Además, el portavoz de Sapol  recuerda que "en otros sectores y en otros municipios sí lo han hecho. Por ejemplo, en Sant Cugat han decidido ofrecer una gratificación a los trabajadores de los servicios esenciales dándoles una gratificación económica".


BATLLE, BLOQUEADO

La llegada del Albert Batlle como teniente de alcalde de Seguridad de Barcelona supuso, al principio, una cierta mejora ya que demostró un mayor interés y una mayor preocupación por los problemas que arrastra el cuerpo de policia local. Así lo reconoce el portavoz de Sapol, que defiende que "ha intentado mejorar algunos problemas casi endémicos que tenemos y que se han agravado con Colau. Se han arrastrado durante su gestión por su negativa a afrontar este tipo de problemas o de dar recursos, a lo que se niega por su posición contraria a los cuerpos y fuerzas de seguridad. No ha usado la Guardia Urbana en beneficio de la ciudad, ha sido una cuestión de cariz político e ideológico".

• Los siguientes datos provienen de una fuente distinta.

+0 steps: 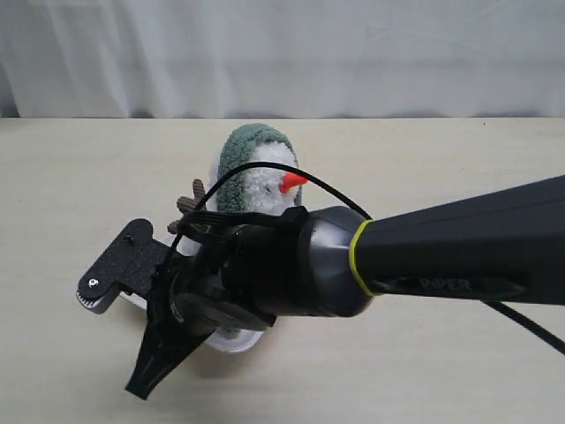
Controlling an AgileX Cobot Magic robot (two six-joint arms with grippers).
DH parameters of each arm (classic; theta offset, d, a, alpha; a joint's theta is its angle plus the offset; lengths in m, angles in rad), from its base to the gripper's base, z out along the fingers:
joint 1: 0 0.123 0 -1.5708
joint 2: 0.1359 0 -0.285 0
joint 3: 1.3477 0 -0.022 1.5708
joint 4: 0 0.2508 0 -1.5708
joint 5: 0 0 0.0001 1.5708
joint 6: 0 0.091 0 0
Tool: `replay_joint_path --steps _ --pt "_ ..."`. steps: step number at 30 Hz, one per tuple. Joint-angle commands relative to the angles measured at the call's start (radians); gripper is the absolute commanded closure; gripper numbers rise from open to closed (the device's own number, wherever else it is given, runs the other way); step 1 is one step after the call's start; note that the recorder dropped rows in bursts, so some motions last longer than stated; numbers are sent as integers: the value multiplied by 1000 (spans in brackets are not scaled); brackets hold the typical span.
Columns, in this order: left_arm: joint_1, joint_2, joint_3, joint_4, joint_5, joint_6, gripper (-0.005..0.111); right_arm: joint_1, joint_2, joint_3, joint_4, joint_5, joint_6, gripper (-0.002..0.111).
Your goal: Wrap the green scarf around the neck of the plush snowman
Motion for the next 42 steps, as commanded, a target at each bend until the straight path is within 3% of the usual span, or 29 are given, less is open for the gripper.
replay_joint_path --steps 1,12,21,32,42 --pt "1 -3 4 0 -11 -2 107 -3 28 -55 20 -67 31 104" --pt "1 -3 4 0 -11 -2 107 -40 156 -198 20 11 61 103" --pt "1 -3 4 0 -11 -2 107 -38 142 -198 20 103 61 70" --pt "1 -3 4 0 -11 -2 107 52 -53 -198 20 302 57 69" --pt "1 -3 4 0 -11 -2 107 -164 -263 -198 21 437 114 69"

Y desde el sindicato le recriminan a la alcaldesa su nulo interés en reunirse con ellos para conocer de primera mano los problemas del cuerpo. "En todos los años que lleva como alcaldesa, hemos intentado hablar con Ada Colau y nunca nos ha respondido. Y eso que somos el sindicato mayoritario de la Guardia Urbana, pero nunca ha querido ni siquiera atendernos. Ese es el tipo de gestión que hace respecto a la Guardia Urbana", asegura Jordi Rodríguez.

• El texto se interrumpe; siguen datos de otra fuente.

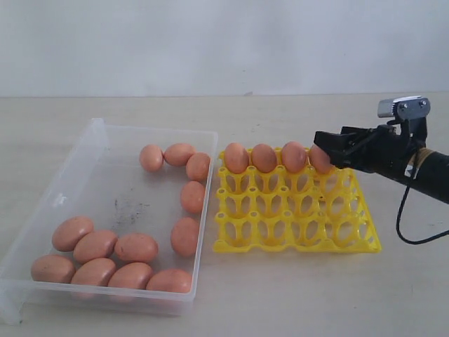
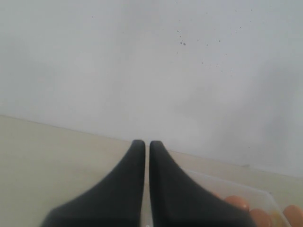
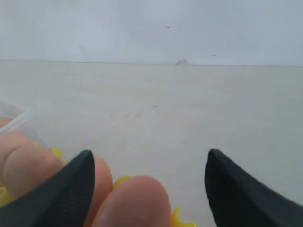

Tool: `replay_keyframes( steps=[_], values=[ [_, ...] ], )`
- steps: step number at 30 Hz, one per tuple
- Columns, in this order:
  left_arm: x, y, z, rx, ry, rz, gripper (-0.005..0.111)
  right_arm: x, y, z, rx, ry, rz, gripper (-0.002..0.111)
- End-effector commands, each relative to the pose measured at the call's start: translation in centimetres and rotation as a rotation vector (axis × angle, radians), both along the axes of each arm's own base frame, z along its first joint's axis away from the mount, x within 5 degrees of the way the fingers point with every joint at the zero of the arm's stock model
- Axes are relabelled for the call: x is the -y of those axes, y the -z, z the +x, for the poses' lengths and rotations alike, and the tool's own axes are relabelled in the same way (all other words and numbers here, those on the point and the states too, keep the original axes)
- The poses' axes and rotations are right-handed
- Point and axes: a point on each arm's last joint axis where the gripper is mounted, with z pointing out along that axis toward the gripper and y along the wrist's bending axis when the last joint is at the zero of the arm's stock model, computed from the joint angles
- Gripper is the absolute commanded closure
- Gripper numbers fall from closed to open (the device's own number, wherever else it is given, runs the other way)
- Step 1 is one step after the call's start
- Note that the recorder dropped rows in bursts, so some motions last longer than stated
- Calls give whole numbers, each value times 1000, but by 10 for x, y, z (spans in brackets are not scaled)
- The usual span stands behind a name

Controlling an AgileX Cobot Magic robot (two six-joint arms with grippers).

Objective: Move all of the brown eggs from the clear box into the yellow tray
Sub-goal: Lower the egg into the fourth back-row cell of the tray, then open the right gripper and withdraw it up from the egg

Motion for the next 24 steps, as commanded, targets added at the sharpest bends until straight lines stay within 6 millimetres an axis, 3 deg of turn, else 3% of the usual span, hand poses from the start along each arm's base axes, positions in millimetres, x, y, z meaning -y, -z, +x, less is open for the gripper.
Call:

Respecto a la labor de Batlle, el portavoz de Sapol reconoce que "empezó bien ya que tiene otro pensamiento de la utilidad que tiene una policía dentro de un municipio para que la convivencia sea más pacífica. Hay que tener en cuenta que nosotros nos limitamos a aplicar las normas que ellos dictan. Pero él se ha encontrado, en muchos de los temas que ha intentado solucionar, bloqueado".


GRATIFICACIÓN

Desde el sindicato reconocen que en su último escrito al consistorio "hemos pedido una gratificación de 1.500 euros brutos para cada agente, por factores como el riesgo, la dedicación y la atención a los ciudadanos. Pero lo pedimos para todos los servicios esenciales. Ha habido muchas personas que, además de haber sufrido sobrecarga de trabajo y estrés, se han contagiado en el ejercicio de su trabajo".

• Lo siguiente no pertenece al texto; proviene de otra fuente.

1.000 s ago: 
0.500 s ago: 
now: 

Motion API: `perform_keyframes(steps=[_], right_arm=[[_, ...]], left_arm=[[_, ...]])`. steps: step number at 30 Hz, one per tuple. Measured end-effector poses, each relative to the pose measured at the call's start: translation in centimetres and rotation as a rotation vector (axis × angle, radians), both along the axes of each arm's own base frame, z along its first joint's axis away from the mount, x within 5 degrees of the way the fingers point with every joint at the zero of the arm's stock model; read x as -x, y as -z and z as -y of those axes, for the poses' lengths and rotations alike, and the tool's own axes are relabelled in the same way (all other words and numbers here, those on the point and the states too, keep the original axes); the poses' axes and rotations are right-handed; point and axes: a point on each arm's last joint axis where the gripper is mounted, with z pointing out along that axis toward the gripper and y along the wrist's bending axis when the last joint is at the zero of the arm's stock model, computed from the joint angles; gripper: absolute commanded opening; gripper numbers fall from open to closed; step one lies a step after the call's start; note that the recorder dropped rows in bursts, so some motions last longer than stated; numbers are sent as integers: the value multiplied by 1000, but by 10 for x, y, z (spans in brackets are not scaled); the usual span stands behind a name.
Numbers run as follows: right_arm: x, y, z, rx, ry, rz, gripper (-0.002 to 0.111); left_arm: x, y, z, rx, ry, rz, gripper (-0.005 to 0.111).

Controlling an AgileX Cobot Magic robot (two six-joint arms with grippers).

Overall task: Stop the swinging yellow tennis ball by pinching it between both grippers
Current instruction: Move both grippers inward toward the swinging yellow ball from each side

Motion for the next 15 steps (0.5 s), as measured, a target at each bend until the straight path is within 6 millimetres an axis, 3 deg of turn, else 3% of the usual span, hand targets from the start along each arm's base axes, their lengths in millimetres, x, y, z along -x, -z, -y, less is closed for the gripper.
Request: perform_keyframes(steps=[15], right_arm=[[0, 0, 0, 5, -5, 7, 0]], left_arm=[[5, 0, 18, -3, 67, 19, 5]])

Además, el portavoz de Sapol critica que han sido muchos los altos cargos que se han quedado en casa sin ir a trabajar a su despacho, mientras los guardias urbanos o los bomberos sí han tenido que hacerlo con escasas medidas de seguridad. "Nosotros teníamos que estar en nuestro despacho o en el coche patrulla mientras ellos estuvieron dos meses sin acudir a su puesto de trabajo. Esa diferencia de trato debería verse recompensada ya que nosotros, los bomberos o los sanitarios tuvimos que hacer un esfuerzo descomunal haciendo tareas como limpiar los centros o trasladando los enfermos de un centro a otro", afirma Jordi.

Sí reconoce que la situación, en cuanto a recursos se refiere, es mucho mejor en esta segunda ola del Covid-19. "Ahora no nos podemos quejar de recursos", dice Jordi. "Desde la jefatura se presionó al Ayuntamiento para que no se durmiese en los laureles y ahora hay stock para las necesidades de cada día. Hay que tener en cuenta que trabajamos unas 900 personas cada día y eso supone un stock de mascarillas o guantes para las intervenciones que tenemos que hacer. A día de hoy, el tema está resuelto, en el futuro ya veremos", concluye.